# woooooooooho got my tegu what ya think guys



## edge911fire (Jun 27, 2009)

ok so i got my tegu today . he is missn 1 toe and a lil tip of his tail but other wise looks great. eats alot and is very active. have not decided on a name yet but will have one soon. :woot


----------



## jmiles50 (Jun 27, 2009)

Very cute! Let's get a name up there ASAP!!! Keep us all up to date w progress


----------



## Jer723 (Jun 27, 2009)

he looks great man.


----------



## Dom3rd (Jun 27, 2009)

He looks great


----------



## edge911fire (Jun 27, 2009)

i think i am goin to name him punch what do you guys think


----------



## Two Bananas Marinade (Jun 27, 2009)

punch drunk love lol


----------



## the gu roo (Jul 13, 2010)

Forgive me if i sound rude, But i was just wondering why your tegu is more of a dull pink than an orange/red.
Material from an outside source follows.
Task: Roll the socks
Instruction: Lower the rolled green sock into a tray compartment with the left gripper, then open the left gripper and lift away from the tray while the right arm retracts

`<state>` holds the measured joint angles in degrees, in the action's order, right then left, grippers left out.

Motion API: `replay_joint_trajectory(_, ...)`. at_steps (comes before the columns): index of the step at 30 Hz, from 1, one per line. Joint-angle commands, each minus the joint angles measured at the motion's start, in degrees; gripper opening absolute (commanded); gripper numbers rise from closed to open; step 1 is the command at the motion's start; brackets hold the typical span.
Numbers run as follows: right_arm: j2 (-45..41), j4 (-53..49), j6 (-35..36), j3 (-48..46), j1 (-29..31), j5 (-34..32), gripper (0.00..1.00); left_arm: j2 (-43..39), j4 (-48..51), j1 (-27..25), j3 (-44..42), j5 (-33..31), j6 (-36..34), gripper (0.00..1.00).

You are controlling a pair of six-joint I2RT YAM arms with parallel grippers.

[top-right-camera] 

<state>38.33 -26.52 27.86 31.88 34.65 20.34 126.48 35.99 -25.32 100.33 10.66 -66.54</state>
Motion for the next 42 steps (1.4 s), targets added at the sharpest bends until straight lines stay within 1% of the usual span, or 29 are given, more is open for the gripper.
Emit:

Does anyone know what a tegu that looks like this will like like when its full grown?


----------



## Pikey (Jul 13, 2010)

well it looks like it's about to start a shed soon, but i have a 3yr old red female thats a pink/dark purple almost


----------



## DMBizeau (Jul 13, 2010)

Congrats on your new gu, he is a good looking guy.


----------



## Guest (Jul 14, 2010)

What a handsome dude <3 Congrats!


----------